Your job with the data below: print everything from the line that holds "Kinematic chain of" down to the line that holds "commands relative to", ends included, exactly, and nothing else.
=======
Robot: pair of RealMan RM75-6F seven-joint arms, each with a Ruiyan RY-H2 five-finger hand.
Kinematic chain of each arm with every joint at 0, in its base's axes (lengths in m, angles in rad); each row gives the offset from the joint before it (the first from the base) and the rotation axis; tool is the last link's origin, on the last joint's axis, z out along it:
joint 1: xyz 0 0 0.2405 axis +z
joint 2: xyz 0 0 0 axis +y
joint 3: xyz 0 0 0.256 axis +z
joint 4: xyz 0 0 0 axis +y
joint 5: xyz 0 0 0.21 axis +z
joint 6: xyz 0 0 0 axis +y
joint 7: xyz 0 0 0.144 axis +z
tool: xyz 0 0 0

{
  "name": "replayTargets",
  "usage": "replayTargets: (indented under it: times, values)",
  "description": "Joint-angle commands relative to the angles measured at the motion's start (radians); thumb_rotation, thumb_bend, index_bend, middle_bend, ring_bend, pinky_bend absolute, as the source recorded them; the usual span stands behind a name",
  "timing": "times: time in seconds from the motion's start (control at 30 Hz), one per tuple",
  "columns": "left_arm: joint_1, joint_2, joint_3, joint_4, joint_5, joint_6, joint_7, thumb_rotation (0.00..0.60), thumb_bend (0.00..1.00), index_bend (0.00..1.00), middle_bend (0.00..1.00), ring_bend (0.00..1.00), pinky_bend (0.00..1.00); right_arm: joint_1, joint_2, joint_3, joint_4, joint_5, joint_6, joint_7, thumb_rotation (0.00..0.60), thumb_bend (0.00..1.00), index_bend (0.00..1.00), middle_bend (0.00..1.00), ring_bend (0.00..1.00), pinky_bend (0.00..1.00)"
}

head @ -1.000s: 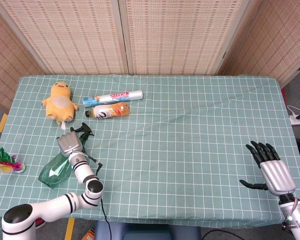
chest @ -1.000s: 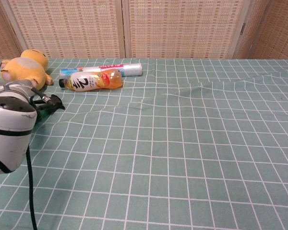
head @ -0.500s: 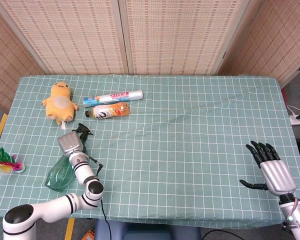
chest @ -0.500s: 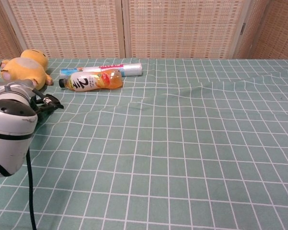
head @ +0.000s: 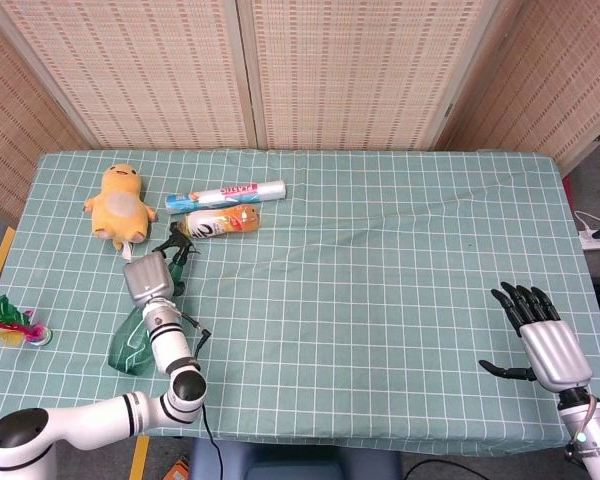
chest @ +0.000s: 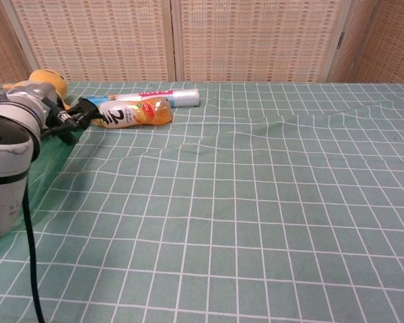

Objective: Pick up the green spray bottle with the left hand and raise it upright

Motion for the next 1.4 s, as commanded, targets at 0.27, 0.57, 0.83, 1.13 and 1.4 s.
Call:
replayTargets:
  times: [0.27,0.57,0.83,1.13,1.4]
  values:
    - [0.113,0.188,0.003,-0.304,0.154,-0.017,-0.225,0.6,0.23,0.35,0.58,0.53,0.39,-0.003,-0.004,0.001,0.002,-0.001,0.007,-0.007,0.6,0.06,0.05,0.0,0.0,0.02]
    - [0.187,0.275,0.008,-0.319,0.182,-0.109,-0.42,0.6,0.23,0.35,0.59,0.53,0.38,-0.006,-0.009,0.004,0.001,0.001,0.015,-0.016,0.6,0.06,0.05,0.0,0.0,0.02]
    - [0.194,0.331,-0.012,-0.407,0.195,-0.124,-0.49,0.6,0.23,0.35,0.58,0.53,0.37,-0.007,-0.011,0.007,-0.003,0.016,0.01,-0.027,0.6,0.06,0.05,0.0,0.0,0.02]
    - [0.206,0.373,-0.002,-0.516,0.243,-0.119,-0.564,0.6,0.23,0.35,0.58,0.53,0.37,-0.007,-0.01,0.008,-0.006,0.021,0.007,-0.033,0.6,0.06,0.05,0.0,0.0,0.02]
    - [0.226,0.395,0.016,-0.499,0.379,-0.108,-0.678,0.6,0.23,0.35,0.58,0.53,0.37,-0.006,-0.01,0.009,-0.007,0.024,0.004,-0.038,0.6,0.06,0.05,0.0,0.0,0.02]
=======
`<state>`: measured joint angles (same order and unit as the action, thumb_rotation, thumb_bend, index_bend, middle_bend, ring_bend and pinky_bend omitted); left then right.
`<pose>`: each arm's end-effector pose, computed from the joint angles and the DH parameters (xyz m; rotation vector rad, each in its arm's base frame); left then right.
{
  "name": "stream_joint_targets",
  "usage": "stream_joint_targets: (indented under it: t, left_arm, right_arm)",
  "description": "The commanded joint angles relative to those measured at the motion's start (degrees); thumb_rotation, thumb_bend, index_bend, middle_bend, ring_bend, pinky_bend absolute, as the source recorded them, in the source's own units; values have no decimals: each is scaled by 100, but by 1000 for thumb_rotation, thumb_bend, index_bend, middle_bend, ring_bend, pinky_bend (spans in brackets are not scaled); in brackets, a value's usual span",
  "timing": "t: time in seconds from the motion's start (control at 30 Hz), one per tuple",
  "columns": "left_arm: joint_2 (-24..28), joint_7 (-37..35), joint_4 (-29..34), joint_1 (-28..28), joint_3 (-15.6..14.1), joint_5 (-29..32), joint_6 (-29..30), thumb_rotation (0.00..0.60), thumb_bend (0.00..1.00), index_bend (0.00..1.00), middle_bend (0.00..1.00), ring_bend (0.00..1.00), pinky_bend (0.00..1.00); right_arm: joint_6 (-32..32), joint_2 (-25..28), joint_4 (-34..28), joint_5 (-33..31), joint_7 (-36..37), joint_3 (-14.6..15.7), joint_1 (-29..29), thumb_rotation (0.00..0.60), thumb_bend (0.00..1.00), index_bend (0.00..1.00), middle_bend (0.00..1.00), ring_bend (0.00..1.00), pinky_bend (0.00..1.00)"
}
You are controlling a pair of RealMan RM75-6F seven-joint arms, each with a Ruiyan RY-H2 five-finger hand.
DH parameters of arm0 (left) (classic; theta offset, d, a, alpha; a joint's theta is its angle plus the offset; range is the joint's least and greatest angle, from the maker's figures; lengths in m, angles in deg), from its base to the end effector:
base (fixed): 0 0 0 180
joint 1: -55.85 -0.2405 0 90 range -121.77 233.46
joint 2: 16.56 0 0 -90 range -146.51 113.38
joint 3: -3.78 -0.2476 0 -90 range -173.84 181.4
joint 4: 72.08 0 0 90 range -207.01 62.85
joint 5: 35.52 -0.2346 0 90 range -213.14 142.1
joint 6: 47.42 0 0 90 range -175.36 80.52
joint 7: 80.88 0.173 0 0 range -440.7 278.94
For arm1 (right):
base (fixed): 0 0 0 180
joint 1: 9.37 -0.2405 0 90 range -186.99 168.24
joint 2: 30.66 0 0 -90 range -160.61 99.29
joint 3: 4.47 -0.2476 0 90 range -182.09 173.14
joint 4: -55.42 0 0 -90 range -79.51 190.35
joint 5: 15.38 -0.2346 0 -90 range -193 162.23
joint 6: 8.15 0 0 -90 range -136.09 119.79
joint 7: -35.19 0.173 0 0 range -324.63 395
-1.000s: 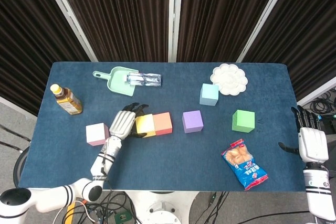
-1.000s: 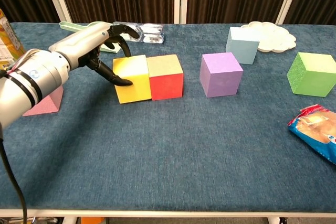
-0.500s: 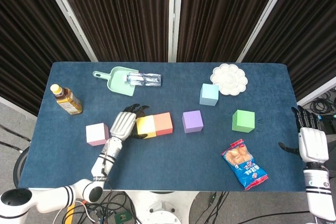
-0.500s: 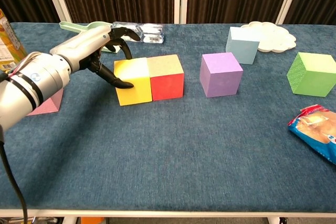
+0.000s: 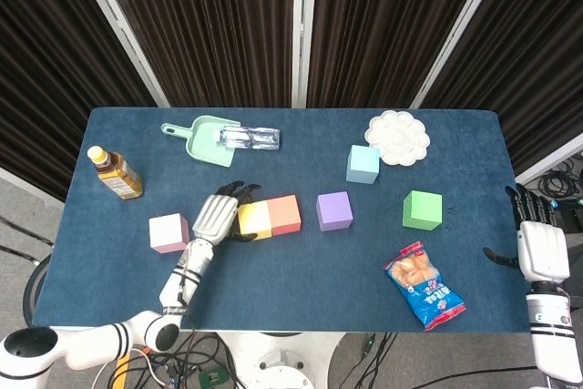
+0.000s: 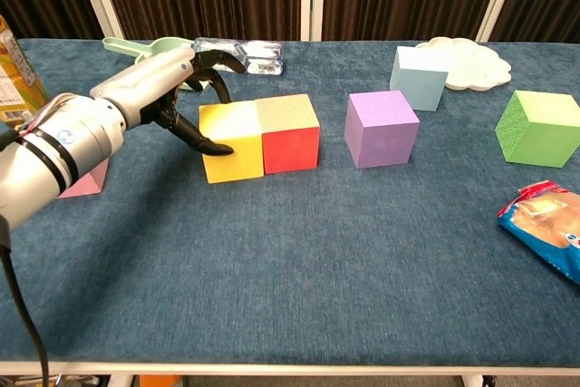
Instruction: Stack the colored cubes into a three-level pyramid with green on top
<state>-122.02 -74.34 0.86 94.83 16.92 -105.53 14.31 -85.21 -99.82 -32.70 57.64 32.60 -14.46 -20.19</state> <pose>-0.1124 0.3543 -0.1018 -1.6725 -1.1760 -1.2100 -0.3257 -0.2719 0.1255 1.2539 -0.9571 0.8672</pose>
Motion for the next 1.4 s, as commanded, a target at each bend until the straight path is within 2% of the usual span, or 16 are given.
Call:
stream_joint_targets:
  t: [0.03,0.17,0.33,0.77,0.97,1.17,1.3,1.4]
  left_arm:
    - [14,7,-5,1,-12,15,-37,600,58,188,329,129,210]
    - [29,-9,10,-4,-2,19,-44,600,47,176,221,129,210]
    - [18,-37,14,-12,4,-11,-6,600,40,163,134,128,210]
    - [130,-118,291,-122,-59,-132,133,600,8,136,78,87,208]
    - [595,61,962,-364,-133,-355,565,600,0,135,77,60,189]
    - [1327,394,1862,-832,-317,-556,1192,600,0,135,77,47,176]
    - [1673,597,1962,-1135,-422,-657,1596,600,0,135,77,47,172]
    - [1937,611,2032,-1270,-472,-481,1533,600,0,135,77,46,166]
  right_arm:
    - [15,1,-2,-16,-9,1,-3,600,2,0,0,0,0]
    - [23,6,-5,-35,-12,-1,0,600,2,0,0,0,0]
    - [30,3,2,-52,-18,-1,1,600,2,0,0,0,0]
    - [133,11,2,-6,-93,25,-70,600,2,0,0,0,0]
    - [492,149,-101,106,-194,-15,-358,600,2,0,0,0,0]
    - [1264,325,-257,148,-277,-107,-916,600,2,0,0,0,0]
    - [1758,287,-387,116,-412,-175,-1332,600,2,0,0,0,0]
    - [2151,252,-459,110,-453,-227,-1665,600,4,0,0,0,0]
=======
**The completed task**
Kinematic chain of each arm with every joint at 0, in its base's axes (lengths in m, angles in rad); each row gives the offset from the joint before it (the first from the base) and the rotation axis; tool is the last link's origin, on the last joint's axis, z out along it:
joint 1: xyz 0 0 0.2405 axis +z
joint 2: xyz 0 0 0 axis +y
joint 3: xyz 0 0 0.256 axis +z
joint 4: xyz 0 0 0 axis +y
joint 5: xyz 0 0 0.21 axis +z
joint 6: xyz 0 0 0 axis +y
joint 7: xyz 0 0 0.144 axis +z
tool: xyz 0 0 0

{
  "name": "replayTargets",
  "usage": "replayTargets: (indented under it: times, values)",
  "description": "Joint-angle commands relative to the angles measured at the motion's start (radians); thumb_rotation, thumb_bend, index_bend, middle_bend, ring_bend, pinky_bend absolute, as the source recorded them; the usual span stands behind a name",

The output for this exercise is finished.